From the Terrace of the Hotel Fujiview
There are Americans here today.
Large of limb, broad of hip,
slow and lumbering,
they monopolize the air.
Two women, a man, a child,
the little boy is Asian,
not of them but theirs,
claimed, a history.
Another man, pot-bellied,
balding, his tennis clothes
an ill-judged vanity,
grasps the hand of a
Japanese girl. A hostess,
or so I think. These people
consume, swallow
the world like so much
ice cream.
And all this time
you sit drawing chairs,
occasionally adding
a figure in the background.
When I ask about your choice
Of subject, you say you have
faces enough already
in your sketchbooks.
You want, tell me, to
get the form of things.
The form but not
the voices. So I sit,
pretender to what might be
written, and your affection,
watching the broad-hatted
gardeners move about
the lawn. We too
devour. Above us all –
you, me, the voracious
Yanks, the snipping figures
by the bloomed azaleas –
mountains stand, green
and indifferent to all our
appetites.
It Rained Last Night
It rained last night.
I looked out from
my kitchen window
and the street below
was wet, and shining
in the light cast by
the street lamps.
A girl was walking
there. She had on a
yellow skirt and held
a pink umbrella up
against the rain. For
a moment she seemed
she could have been
a stem of blossom blown
along as she passed
the blue-roofed house
across from where I live.
This morning I woke early
and waited for you
to telephone. The rain
was gone, and with it
the shining street
and the girl in the
yellow skirt who held up
a pink umbrella.
Advanced Intermediates
With us it’s all past tenses now
We stammer in the present
and if the future’s voiced,
it has to be imperfect.
Interrogatives frame your history.
You answer yes and then
supply the details: the where,
the when, the how. We weep
and seek for different truths
with which to cover each deceit,
knowing that our grammar is
defective, vocabulary redundant,
accents out of tune.
Abracadabra
Seaside mountebanks bemuse.
Practiced hands and eyes
contrive to extricate your
trick of hearts with some
success. Later you regret
herself, cannot sleep for
troubling dreams, and, shivering
in the dawn hours, seek secret
comfort in my woken arms.
You speak of sorcerers,
and cards turned in antique rooms
where, spellbound, you spewed gold
onto the snowy rugs that carpeted
the floor.
No mean witch yourself,
meeting you from the boat
I found I had forgotten
the instantly remembered
peculiarity of your gait,
but not your brown skin’s
shining in the dying light,
the clarity of your pale grey
stare that somehow conjured
three days of unexpected
tropic heat in our cold
north island summer,
and summoned once again
from me affection illicit as
your own.
Young Woman Bathing
(For Pamela, Governor’s Beach 1978)
Your beauty shimmered
sunlight on salt water,
sunlight on the sea
by which you lay.
The oiled incandescence
of your skin; your turned
and sightless head,
you spine arched upwards
from the mat, your thrust hips,
the wanton disposition of your
arms, your legs.
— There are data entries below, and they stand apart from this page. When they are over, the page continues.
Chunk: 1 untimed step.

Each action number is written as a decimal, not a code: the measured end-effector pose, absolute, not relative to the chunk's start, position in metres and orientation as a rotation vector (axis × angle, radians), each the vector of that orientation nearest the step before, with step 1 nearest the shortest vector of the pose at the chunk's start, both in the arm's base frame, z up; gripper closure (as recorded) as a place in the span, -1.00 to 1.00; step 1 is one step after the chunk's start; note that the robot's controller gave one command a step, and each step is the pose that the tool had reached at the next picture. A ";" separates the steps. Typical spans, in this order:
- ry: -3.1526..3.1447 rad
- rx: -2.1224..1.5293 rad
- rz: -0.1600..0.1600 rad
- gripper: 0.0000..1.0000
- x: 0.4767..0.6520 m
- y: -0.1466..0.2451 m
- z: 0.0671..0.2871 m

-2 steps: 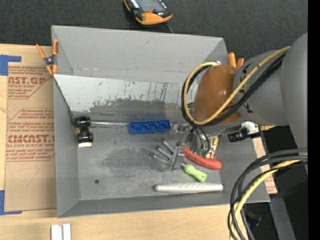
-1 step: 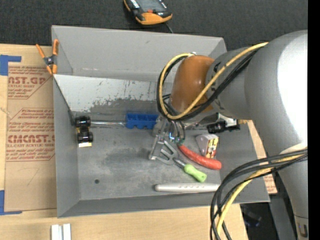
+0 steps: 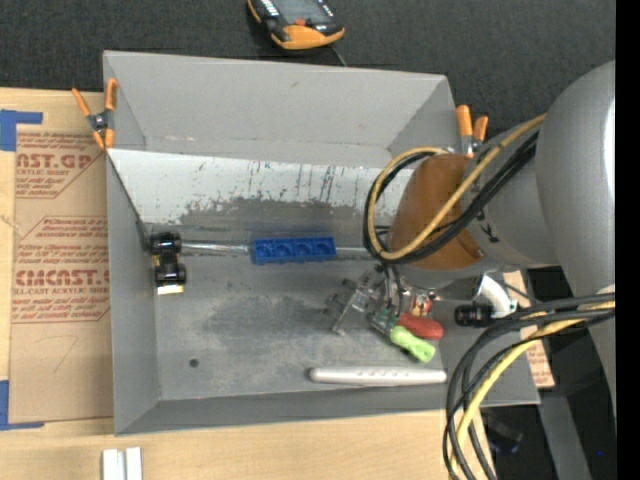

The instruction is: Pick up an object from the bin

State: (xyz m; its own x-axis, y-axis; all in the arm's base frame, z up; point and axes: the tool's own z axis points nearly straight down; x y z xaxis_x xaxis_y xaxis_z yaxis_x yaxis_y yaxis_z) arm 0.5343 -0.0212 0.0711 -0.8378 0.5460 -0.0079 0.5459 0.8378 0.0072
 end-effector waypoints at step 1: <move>3.002 0.892 0.007 1.00 0.534 -0.021 0.071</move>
Offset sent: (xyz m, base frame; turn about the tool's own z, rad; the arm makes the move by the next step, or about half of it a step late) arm 0.0000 0.0002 0.0095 0.0003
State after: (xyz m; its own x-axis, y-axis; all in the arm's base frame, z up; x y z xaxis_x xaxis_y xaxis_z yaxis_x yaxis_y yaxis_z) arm 0.5343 -0.0211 0.0711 -0.8376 0.5462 -0.0079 0.5462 0.8376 0.0073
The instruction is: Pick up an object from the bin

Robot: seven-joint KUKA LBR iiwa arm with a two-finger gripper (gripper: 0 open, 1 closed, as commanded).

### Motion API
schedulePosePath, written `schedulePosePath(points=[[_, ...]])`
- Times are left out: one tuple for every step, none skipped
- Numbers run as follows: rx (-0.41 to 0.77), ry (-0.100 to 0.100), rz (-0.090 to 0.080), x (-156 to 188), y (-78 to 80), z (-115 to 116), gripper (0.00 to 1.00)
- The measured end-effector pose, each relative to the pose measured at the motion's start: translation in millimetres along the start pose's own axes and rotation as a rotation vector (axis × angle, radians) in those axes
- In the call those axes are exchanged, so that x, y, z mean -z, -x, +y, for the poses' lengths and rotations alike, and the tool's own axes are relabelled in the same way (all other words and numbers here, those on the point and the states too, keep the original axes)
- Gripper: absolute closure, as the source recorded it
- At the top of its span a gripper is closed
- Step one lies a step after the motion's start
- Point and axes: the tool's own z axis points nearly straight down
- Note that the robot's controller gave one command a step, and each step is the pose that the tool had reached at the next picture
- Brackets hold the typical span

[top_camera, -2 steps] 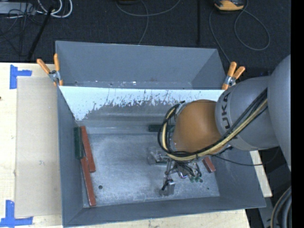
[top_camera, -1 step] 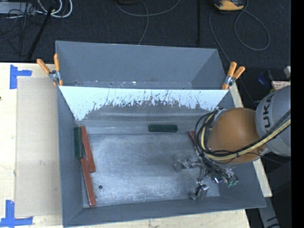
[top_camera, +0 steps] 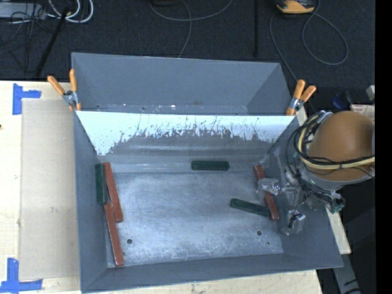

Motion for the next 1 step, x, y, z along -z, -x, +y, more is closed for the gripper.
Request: schedulePosePath(points=[[0.035,0.007,0.001,-24.1,28.8,5.1,0.0]])
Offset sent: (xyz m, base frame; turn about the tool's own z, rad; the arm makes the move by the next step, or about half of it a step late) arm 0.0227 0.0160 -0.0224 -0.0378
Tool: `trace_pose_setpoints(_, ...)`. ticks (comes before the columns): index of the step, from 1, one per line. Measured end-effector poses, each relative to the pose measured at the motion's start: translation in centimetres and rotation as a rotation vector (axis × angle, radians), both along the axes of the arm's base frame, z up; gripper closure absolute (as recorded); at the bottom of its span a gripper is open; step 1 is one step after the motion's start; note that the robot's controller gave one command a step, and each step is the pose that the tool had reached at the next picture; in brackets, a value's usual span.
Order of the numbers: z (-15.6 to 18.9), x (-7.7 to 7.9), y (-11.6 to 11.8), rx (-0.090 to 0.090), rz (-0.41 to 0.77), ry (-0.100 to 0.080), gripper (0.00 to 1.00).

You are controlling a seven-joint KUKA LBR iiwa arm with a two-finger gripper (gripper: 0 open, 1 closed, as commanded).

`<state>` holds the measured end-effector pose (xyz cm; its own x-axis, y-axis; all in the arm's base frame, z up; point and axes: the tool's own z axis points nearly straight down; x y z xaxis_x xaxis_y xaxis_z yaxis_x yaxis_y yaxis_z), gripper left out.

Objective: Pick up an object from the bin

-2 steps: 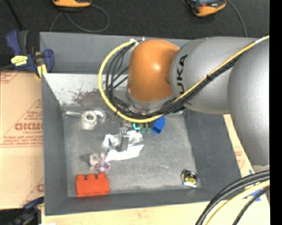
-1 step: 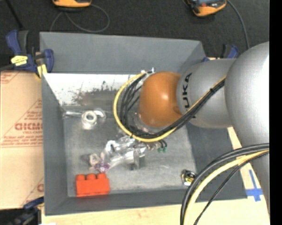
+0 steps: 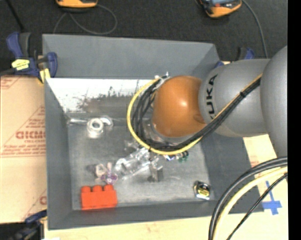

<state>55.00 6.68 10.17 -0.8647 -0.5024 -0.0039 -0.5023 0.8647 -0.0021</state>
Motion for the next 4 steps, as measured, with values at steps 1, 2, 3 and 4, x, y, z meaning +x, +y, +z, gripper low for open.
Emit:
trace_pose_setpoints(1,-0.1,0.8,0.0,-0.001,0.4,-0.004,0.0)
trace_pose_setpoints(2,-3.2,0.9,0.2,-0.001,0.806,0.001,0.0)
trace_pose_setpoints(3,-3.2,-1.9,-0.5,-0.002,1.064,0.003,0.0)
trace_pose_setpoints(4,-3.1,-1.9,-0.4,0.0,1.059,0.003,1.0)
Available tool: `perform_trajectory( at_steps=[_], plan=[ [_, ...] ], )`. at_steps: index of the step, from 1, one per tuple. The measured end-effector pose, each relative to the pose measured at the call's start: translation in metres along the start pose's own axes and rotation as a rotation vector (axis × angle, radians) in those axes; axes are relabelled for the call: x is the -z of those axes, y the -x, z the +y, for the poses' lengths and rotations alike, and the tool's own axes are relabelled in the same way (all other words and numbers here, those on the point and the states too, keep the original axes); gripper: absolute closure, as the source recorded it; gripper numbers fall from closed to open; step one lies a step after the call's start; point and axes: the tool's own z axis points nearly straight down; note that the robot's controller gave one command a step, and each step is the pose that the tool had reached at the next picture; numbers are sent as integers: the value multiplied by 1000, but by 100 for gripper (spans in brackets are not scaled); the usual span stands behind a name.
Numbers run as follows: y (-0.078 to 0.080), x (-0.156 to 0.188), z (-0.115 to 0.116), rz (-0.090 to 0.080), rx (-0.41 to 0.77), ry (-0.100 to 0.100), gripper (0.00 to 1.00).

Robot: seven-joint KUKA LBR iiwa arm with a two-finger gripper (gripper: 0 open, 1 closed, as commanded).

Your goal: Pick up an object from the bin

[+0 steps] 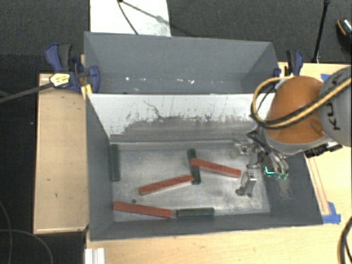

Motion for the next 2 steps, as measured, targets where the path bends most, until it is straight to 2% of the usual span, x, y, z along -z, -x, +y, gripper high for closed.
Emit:
perform_trajectory(
  at_steps=[1,2],
  plan=[
    [27,-67,1,-2,117,0,0],
    [28,-64,0,-5,119,-1,100]
  ],
)
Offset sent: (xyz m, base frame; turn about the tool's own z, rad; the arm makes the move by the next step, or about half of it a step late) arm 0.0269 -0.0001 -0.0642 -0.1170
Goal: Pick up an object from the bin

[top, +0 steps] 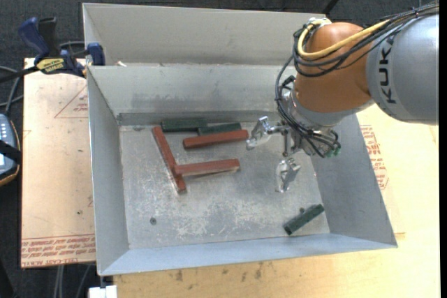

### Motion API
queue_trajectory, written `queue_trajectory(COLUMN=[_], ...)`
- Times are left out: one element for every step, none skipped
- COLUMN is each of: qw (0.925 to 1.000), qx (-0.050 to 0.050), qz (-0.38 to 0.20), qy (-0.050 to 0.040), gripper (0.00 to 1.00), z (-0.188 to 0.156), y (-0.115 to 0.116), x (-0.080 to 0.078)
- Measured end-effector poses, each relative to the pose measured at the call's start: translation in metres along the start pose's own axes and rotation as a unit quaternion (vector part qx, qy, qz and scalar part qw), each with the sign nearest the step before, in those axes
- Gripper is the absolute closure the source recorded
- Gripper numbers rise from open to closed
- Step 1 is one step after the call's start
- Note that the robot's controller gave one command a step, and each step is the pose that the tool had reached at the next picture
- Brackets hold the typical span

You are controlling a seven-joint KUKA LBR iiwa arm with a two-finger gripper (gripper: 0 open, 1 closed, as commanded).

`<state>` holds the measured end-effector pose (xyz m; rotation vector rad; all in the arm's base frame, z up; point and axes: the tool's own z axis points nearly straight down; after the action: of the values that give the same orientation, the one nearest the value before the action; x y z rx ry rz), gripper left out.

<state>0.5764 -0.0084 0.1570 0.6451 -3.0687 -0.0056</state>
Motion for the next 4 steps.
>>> queue_trajectory(qw=[1.0,1.0,0.997,0.9967], qx=[0.002,0.004,0.001,0.004], qz=[0.0,-0.006,-0.078,-0.08], qy=[-0.0035,-0.0063,-0.0015,-0.0138], gripper=[0.0,0.0,0.0,1.0], z=[-0.004,0.042,0.064,0.077], y=[-0.001,0.024,0.045,0.044], x=[-0.002,-0.035,-0.053,-0.065])
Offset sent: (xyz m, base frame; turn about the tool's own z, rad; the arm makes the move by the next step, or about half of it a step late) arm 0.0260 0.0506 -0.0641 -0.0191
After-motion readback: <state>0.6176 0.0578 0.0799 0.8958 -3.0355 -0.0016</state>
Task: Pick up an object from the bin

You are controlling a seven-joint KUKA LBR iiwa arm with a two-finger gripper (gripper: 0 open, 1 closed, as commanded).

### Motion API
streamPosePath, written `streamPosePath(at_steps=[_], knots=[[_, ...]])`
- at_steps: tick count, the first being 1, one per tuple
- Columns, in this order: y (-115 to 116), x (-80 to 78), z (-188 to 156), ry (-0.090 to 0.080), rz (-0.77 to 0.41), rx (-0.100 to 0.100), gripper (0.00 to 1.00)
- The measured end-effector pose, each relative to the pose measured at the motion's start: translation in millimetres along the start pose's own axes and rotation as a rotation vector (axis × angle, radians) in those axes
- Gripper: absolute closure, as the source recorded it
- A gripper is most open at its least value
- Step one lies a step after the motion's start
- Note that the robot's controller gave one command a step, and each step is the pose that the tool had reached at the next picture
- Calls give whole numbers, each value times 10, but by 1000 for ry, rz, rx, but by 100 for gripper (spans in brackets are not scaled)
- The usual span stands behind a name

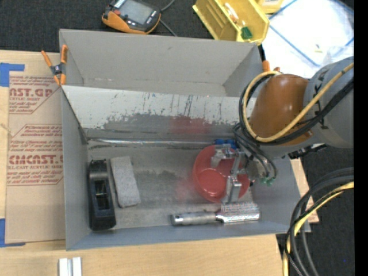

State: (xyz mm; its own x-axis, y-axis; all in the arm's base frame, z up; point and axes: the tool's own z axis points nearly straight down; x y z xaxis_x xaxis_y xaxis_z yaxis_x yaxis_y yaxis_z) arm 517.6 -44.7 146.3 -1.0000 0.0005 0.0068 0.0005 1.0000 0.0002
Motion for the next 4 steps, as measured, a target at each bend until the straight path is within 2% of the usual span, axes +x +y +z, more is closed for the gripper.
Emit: streamPosePath(at_steps=[1, 2, 3, 4], knots=[[2, -19, -42, -8, -1, 1, 0], [23, 307, 756, -18, -270, 1, 0], [-663, 335, 423, -13, -191, 2, 0], [-302, 101, 468, -18, -496, -1, 0]])
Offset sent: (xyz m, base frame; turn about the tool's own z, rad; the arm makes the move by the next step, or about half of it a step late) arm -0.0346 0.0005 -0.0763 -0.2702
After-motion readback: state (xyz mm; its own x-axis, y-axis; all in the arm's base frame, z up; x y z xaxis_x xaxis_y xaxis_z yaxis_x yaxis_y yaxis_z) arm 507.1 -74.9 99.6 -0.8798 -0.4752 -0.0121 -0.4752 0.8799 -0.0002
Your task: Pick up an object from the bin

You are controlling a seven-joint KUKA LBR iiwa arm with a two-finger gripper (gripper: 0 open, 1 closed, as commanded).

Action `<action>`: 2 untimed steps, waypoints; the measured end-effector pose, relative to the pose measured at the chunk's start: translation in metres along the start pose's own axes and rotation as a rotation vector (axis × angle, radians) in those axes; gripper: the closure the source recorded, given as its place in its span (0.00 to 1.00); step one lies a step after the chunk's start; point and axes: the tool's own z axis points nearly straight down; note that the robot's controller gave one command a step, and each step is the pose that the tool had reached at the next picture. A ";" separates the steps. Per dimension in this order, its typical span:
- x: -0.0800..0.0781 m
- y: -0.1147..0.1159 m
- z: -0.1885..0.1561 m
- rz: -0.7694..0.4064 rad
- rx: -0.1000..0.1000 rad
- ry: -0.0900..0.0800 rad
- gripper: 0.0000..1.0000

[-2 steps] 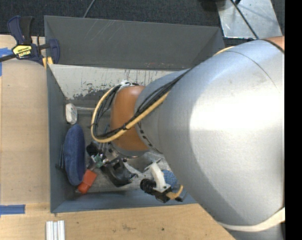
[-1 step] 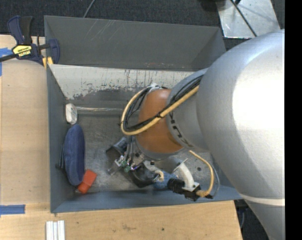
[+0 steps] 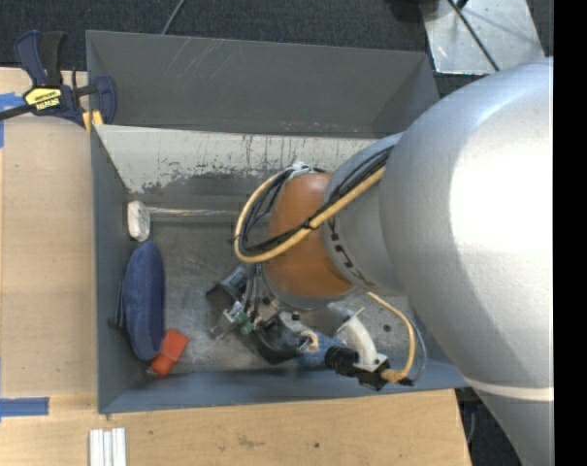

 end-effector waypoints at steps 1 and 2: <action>0.000 -0.001 -0.017 -0.002 0.024 0.003 1.00; 0.000 -0.001 -0.074 -0.003 0.021 0.002 1.00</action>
Offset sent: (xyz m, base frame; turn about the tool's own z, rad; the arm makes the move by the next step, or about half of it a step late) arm 0.0000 -0.0001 0.0187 0.0000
These things
confessed completely what
you were, but you lay all the while
in unawareness.
You stirred, stood up and moved
with iridescent flanks towards
the shimmering sea which
tantalized and then
consumed you. A lapse
of movement, a lull
of motion before you
broke the surface of
the waters, rising from
the foam, eyes shut still,
hair flattened to the skull,
shoulders streaming.
Phosphorescent in the sunlight,
you gasped the air,
angular feet poised perhaps
upon some hidden half-shell
of indifference.
Born in Leicester, England, but now long resident in Japan, Clive Collins is the author of two novels, The Foreign Husband (Marion Boyars) and Sachiko’s Wedding (Marion Boyars/Penguin Books). Misunderstandings, a collection of short stories, was joint-winner of the Macmillan Silver PEN Award in 1994.
He was a shortlisted finalist in the 2009 Flannery O’Connor Award for Short Fiction. More recently his work has appeared online and in print in magazines such as Penny, Here Comes Everyone and terrain.org. Carried Away and Other Stories was published by Red Bird Chapbooks in 2018.